Columns G and H show a translation table that will be used by the fuzzy match to help match full first names with their nicknames. The translation table requires two columns, labeled “From” and “To.” The fuzzy match will likely match Kris and Kristy because they share many letters, but it will need an entry in the translation table for Bill and William or Nathan and Nate.
Before you can perform the match, all three ranges of data have to be converted to a table by selecting each individual range and pressing Ctrl+T. Then rename each table: Select one cell in a table. Go to the Table Tools tab in the Ribbon and type a meaningful name such as “Census,” “Forms,” and “Nicknames.”
DEFINING CONNECTIONS TO EACH TABLE
You need to convert each of the three tables to a connection in Excel. From cell A1, select, Data, From Table/Range (as shown at the red arrow in Figure 1). Excel will open the Power Query Editor. The first icon on the Home tab says “Close & Load.” Click the drop-down menu below it and choose “Close & Load To…” to open the Import Data dialog box. Choose the fourth item, called Only Create Connection.
Repeat the process of creating a connection for the other two tables, starting in cell D1 and cell G1, respectively. If you created all three connections correctly, you should see three queries listed as “Connection Only” in the Queries & Connections pane on the right side of the Excel window.
PERFORMING THE FUZZY MATCH
Select a blank cell in your worksheet. From the Data tab, select Get Data, Combine Queries, Merge to open the Merge dialog. There are many subtle settings in this dialog that aren’t intuitive. Figure 2 shows the eight steps:
- From the top drop-down menu, select the Census table.
- In the small data preview, click on the heading(s) of the fields to be used for the matching. In this case, it’s the Employee Name heading.
- From the second drop-down menu, choose the name of the lookup table. In this case, Forms.
- In the data preview, click on the heading(s) of the fields to be used for matching, such as Name.
- Check the box for “Use fuzzy matching to perform the merge.”
- Several special settings are hidden behind the drop-down menu for the fuzzy matching options.
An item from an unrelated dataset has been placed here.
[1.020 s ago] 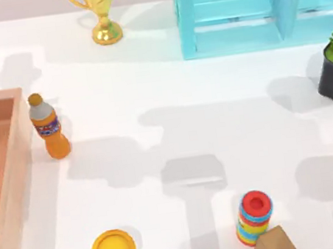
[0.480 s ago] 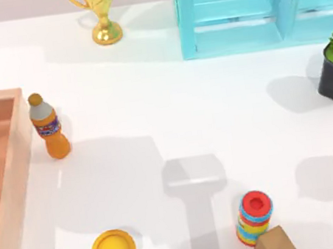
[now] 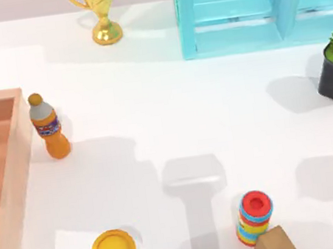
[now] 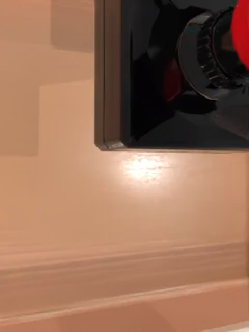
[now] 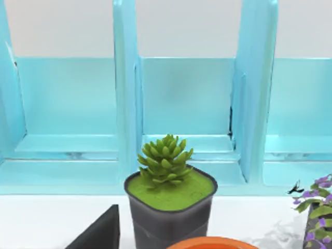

Click the triangle to reveal this section.
- Scroll to the bottom of the section and set Nicknames as the Transformation Table.
- Verify that the number of matches found is the same as the number of records in the Forms table.
Click OK to perform the merge. The grid in the Power Query Editor will show columns for Employee Name, Department, and then a column called Forms. The value in each row for Forms simply says “Table” in each row. To the right of the “Forms” heading is an Expand icon with two arrows pointing left and right. Click this icon to choose which fields from the Forms table to return.
Once you have the preview shown in the Power Query Editor, go to Home, Close & Load to deliver the results to a new table on a new worksheet. You could optionally use Close & Load To… and specify a location on an existing worksheet for the table.
At this point, review the results to make sure no false matches were found. If everything looks good, you can sort or filter to remove the records that show a match, leaving the people who haven’t turned in the form.
Ever since my Accounting 101 class, I was taught that “close” is never acceptable in accounting. This leads to a reluctance to trust the fuzzy matching algorithm. Yet there are cases where the fuzzy match tool is the only solution short of manually matching records.
As more people turn in their forms, choosing Data, Refresh All will automatically perform the fuzzy match again.